Update: 28/09/2012 – In a manic week of football, Zenit struggled to beat Baltika Kaliningrad 2-1 in the Russian exclave in the Russian Cup and face strugglers Mordovia Saransk in the last-16. Once back home Gazprom CEO Alexei Miller landed to splash the cash and lay down the law, at the same time as rumours (more hopeful than real) linked Igor Denisov with a move to England, thought today he;s expected to be in the squad for the Lokomotiv match. At the same time the “Zenit-84″ fund for players of the title winning side of 1984 took a swipe at the current Board for removing free match tickets and support for former players. The blame, by former star striker Alexander Kanischev, has been placed on the shoulders of Dyukov. Meanwhile in Moscow, rumours swirl over the World Cup cities, Vedomosti newspaper reported that Yaroslavl and Krasnodar may be removed from the equation. Saransk had previously been reported (with Yaroslavl) as missing out, though new “inside sources” talk of removing one of the more sensible locations in Krasnodar, as Sochi is a graveyard for football. As with everything else in Russia (or other closely monitored countries) rumours too often take the place of truths and there could yet be another twist in the tale!

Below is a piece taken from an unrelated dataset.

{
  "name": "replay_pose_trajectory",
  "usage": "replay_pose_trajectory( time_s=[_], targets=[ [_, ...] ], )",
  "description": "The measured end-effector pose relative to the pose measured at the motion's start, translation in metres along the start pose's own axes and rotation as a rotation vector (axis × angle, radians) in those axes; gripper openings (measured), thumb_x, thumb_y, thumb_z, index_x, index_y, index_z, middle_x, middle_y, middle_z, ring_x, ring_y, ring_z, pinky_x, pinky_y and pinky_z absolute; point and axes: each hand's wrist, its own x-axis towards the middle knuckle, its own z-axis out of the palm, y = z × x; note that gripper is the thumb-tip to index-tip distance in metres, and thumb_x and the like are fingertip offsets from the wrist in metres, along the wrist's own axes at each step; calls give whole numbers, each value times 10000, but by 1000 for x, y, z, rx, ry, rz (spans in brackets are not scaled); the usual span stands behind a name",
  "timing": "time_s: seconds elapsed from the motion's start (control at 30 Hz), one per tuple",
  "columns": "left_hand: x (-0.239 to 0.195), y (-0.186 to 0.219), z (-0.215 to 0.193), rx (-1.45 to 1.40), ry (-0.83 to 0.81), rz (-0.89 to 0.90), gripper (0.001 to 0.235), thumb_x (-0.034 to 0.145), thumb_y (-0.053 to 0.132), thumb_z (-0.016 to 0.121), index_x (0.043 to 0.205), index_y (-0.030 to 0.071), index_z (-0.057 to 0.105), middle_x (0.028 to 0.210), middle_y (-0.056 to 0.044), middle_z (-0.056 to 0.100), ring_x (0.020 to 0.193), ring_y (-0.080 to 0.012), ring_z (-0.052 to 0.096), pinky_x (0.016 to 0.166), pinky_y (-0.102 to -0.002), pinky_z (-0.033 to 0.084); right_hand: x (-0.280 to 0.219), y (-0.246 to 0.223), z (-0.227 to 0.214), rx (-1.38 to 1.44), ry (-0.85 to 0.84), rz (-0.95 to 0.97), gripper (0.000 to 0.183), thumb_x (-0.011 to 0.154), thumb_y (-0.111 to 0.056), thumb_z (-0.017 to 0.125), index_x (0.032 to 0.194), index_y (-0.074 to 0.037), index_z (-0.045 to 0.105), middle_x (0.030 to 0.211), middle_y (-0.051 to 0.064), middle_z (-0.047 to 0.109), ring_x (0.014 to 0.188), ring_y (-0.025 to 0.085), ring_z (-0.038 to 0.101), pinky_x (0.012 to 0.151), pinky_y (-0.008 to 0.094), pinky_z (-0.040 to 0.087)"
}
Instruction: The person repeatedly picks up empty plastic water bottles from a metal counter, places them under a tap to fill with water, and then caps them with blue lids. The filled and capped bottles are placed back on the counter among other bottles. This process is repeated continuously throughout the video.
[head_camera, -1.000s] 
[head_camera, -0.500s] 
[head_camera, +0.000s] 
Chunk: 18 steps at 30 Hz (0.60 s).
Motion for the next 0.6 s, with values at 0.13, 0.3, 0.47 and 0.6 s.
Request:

Update: 30/09/2012 – To general shock Sochi was named as one of the venues for World Cup 2018 at a Gala extravaganza last night. While the shock was only beginning to wear off, Saransk was announced as a venue and most watchers were pleasantly surprised, feeling that the place deserves it for building it’s club from the base up. The final list of venues are: Kaliningrad, Sochi, Saransk, Ekaterinaburg, St. Petersburg, Rostov-na-Don, Volgograd, Samara, Kazan, Nizhny Novgorod, Saransk and Moscow. Yaroslavl missed out, which was not a surprise to most watching or in attendance. However the one absentee was – Krasnodar. A city steeped in sports, with 2 Premier teams, a region where business is flourishing and financial muscle is there to make any promise happen, was ignored as Sochi and Volgograd (and Rostov) needed to be put in. While FIFA had initially claimed to behind the decisions, it fast became clear that Russian politics were to the fore. That the World Cup was all about leaving a legacy, building for football’s future in Russia etc was shown to be less than truthful, now it could leave the Premier League without a club as the owner and financier of the FC Krasnodar project (and owner of the biggest supermarket chain in the world – 5,500 outlets and counting) reacted badly. Having put his own money, energy and business practice into the club, he joined a majority of Russian football followers in disbelief. Building a club correctly, from grassroots up and with sensible business plans, Galitsky has shown a new way for Russian football in a region where sport is intensely followed. For all the good work done by him and city rivals Kuban, Krasnodar still misses out. From a financial, social and footballing point of view, leaving out Krasnodar doesn’t add up. Then again, combine FIFA with Russia and it’s worse than the English FA and Premier League!